Other things, like government, art, technology, etc., are more complex. It is unclear what quality looks like in legislation, abstract painting, or economic leadership. There is both nuance and subjectivity to these things that make quality assessment much more complex. In these cases, students have to think “macro enough” to see the ideal functions of a thing, and then decide whether they are working, which of course is impossible because no one can agree on which functions are “ideal” and we are back to zero. Like a circle.

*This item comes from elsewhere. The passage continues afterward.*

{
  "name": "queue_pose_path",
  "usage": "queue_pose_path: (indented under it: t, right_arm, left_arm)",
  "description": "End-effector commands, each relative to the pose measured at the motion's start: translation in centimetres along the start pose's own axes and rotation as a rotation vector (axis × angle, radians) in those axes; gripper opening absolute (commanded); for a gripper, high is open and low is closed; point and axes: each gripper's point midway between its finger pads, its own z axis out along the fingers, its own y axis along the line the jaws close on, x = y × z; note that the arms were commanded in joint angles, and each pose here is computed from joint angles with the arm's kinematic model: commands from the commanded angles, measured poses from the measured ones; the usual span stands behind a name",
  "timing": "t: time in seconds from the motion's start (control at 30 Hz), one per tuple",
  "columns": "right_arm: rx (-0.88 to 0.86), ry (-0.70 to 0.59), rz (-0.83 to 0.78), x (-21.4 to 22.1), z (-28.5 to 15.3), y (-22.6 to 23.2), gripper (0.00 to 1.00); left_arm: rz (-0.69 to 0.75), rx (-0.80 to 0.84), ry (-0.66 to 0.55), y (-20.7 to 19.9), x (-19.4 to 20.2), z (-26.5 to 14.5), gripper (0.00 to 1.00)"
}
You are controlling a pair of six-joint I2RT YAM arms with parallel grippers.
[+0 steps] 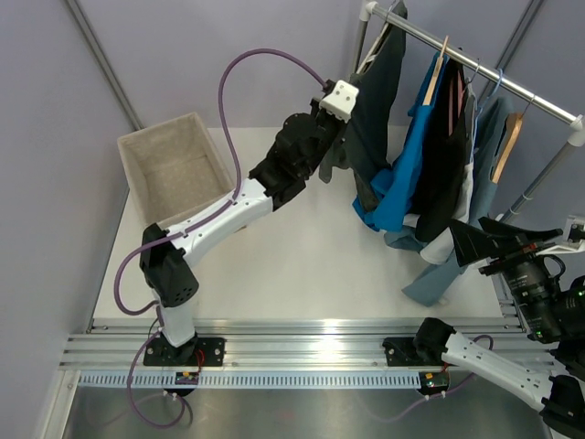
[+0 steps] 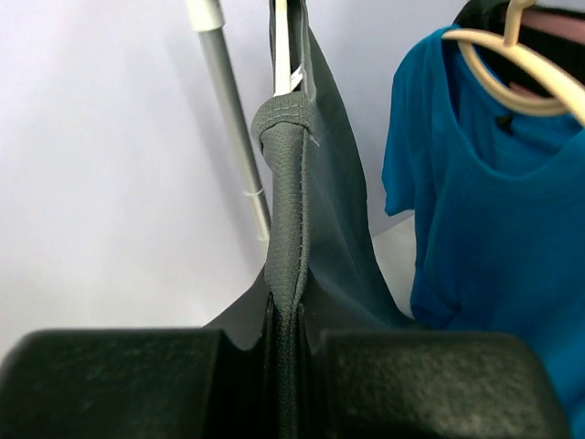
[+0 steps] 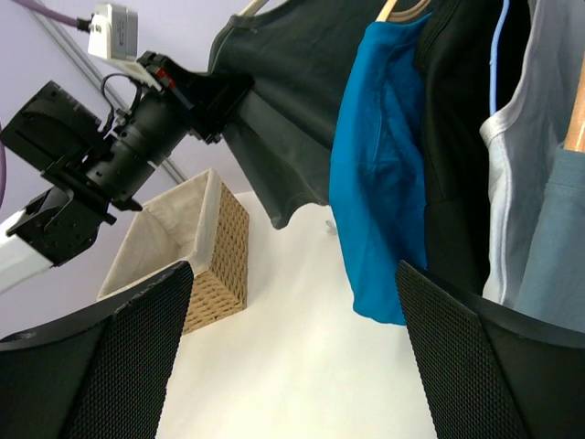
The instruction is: Remove the t-shirt from the hanger
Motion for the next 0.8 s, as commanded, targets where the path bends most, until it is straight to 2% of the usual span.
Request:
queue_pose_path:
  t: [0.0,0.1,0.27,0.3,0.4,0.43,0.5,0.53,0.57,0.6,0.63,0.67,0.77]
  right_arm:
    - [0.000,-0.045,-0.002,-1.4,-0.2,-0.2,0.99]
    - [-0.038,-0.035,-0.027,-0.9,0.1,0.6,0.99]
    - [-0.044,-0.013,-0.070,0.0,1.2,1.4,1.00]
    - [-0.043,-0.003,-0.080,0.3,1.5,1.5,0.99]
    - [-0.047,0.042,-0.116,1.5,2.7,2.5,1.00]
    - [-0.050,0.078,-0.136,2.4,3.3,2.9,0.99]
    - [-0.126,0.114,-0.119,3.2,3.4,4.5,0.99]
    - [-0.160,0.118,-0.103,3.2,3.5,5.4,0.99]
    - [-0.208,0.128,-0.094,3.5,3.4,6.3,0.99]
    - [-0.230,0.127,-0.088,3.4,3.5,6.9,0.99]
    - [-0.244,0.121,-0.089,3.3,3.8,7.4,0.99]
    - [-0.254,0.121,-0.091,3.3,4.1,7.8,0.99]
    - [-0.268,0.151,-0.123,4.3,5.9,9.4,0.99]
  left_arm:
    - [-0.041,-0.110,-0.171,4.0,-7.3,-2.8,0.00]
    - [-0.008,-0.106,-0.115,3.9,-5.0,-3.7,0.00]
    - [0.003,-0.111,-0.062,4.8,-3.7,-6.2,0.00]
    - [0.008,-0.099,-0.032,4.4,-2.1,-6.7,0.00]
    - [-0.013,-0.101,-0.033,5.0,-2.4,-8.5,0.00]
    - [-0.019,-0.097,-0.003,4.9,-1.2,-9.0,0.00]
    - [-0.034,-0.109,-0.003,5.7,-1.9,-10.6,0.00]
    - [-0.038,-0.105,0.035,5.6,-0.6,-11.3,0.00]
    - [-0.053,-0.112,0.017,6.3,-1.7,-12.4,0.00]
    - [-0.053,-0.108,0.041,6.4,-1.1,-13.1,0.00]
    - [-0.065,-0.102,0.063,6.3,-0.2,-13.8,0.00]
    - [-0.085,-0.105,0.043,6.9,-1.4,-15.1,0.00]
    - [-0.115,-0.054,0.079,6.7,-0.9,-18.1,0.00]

Quality in students’ thinking

And the same goes for teaching and learning. There is no clear and socially agreed cause-effect relationship between teaching and the world. Quality teaching will produce quality learning that does not this. The same goes for students themselves: in writing, reading, and thinking, what does quality look like?

What causes it?

What are its characteristics?

And most importantly, what can we do to not only help students see it but also develop eyes that refuse to close?

Being able to see the circles in everything from their own sense of ethics to the way they structure paragraphs, design a project, study for exams or solve problems in their own lives, and do so without using adultisms and external labels like ‘good job’, ‘excellent’, ‘A+’ and ‘you’re so smart!’

What can we do to develop students who are willing to sit and reflect on the tension between possibility and reality, bending everything to their will moment by moment with affection and understanding?